Il nuovo aggravio fiscale prenderà il posto della vecchia Tarsu (smaltimento dei solidi urbani) e della Tia (tariffa d'igiene ambientale).

di Simona Vitale 20 Dicembre 2012 16:11

Avere una casa sicuramente costa, ma anche gettare i rifiuti ha il suo sostenuto costo. Insomma non si profilano certo belle notizie per tutti coloro che, una volta saldata l’ultima rata dell’Imu, pensano di poter finalmente tirare un sospiro di sollievo. Il 2013 inizierà, infatti, all’insegna di una nuova tassa, la Tares, il cui esborso finale potrebbe essere di importo superiore a quello dell’ultima rata dell’IMU. La nota positiva è rappresentata dal fatto che la prima rata di questa non certo gradita novità fiscale avverrà ad aprile e non a gennaio, come inizialmente stabilito.

Almeno così è stato stabilito da un emendamento alla Legge di Stabilità, volto a concedere ai contribuenti qualche mese in più per versare nuovamente soldi allo Stato. La nuova tassa su rifiuti e servizi prenderà il posto della vecchia Tarsu (smaltimento dei solidi urbani) e  della Tia (tariffa d’igiene ambientale), per quei pochi comuni che praticano quest’ultima.

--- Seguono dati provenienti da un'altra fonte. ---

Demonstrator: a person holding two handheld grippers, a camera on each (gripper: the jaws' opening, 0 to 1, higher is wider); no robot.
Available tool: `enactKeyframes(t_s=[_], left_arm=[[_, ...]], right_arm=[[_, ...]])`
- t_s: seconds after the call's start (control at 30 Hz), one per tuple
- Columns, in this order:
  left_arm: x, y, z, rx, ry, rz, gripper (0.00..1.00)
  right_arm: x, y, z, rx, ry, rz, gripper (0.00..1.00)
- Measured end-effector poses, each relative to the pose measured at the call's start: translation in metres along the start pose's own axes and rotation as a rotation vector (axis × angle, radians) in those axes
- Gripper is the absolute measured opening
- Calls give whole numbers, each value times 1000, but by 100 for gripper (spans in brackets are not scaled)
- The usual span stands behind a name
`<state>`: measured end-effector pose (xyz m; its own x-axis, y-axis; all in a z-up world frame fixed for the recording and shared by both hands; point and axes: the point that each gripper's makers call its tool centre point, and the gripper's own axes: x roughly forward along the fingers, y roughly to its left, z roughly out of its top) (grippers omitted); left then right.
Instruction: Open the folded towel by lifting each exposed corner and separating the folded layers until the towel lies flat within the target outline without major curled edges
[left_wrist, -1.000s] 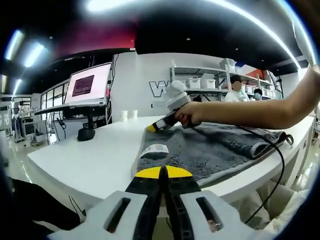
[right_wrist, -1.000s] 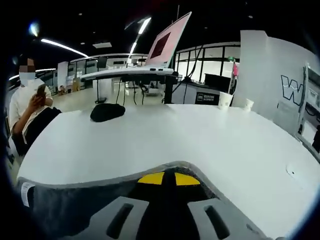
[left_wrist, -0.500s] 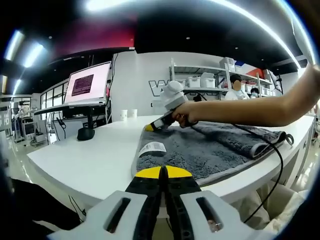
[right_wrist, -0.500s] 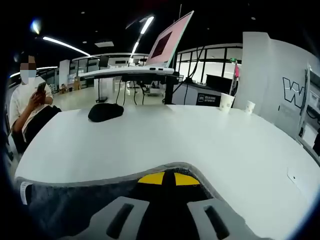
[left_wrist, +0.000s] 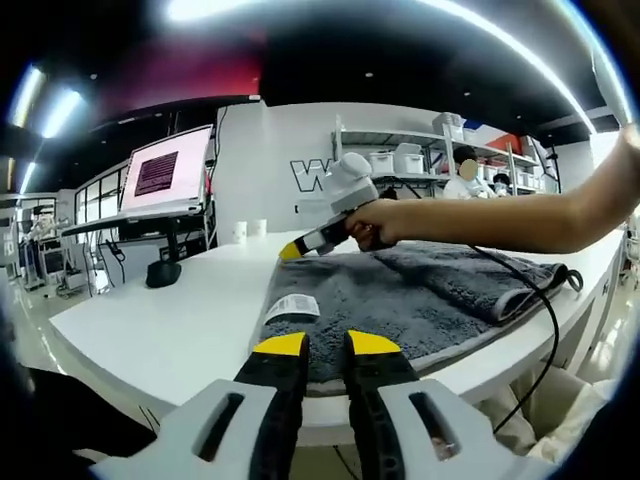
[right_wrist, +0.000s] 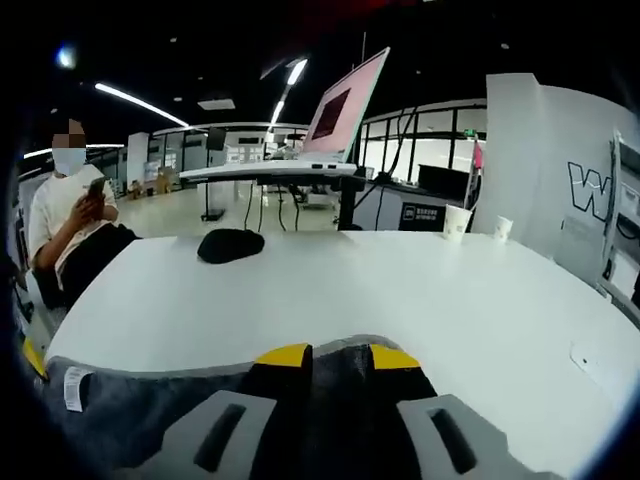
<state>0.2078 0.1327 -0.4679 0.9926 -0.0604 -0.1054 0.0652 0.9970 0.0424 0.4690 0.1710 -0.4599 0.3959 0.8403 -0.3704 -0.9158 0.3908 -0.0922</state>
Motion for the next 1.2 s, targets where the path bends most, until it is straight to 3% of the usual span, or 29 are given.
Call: enactKeyframes(t_s=[0.13,0.3,0.4,0.43,0.47,0.6,0.67,0.73,0.83,1.2], left_arm=[[1,-6,1,-3,5,-8,24],[0,-16,4,6,-4,-30,46],[-2,-15,11,55,-23,-3,47],[-4,-12,17,126,-35,39,47],[-4,-14,17,122,-30,35,49],[-2,-21,21,87,-39,-12,67],[-2,-23,22,81,-39,-20,77],[-1,-24,22,78,-33,-26,81],[1,-26,21,48,-10,-23,81],[5,-30,21,37,-1,-31,78]], right_arm=[[-3,3,2,-18,4,15,28],[-17,9,2,-44,8,20,42],[-21,6,1,-30,16,23,45],[-23,6,1,-29,20,23,47],[-24,6,0,-33,21,24,49],[-31,3,2,-40,20,21,79],[-34,-1,3,-42,14,4,77],[-38,-9,4,-45,9,-37,74],[-45,-17,8,-67,-6,-70,79],[-58,-22,4,-51,-4,-64,80]])
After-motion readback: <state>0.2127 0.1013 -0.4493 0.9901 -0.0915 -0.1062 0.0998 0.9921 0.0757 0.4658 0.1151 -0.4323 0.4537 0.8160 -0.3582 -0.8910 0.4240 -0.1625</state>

Sebbene la Tares fosse stata introdotta dal federalismo fiscale del governo Berlusconi, ha trovato però applicazione nel decreto Salva-Italia varato un anno fa dal governo Monti. Secondo la Uil, il fatto che si sia parlato pochissimo di questa nuova tassa rappresenta un un clamoroso errore, giacché, come ribadisce il sindacato, la Tares  finirà per pesare più dell’Imu già versato sulla prima casa. Ad esempio, la classica famiglia media che ha pagato, per una casa media, circa 275 euro di Imu, verserà 305 euro per la Tares, mentre con la vecchia Tarsu il pagamento previsto era di circa 225 euro.

L’importo sarà calcolerà in base ai metri quadri (l’80% della superficie catastale) senza tener conto, però, del numero di componenti del nucleo famigliare. Per le attività commerciali, l’aggravio medio, secondo quanto si evince dai calcoli di Confcommercio, raggiungerà la quota record del 293%. Per il momento, però, a parte il versamento della prima rata ad aprile, la Legge di Stabilità ancora non ha fissato il numero, la scadenza dei versamenti successivi ed eventuali conguagli dei quali, invece, si occuperanno le singole amministrazioni comunali.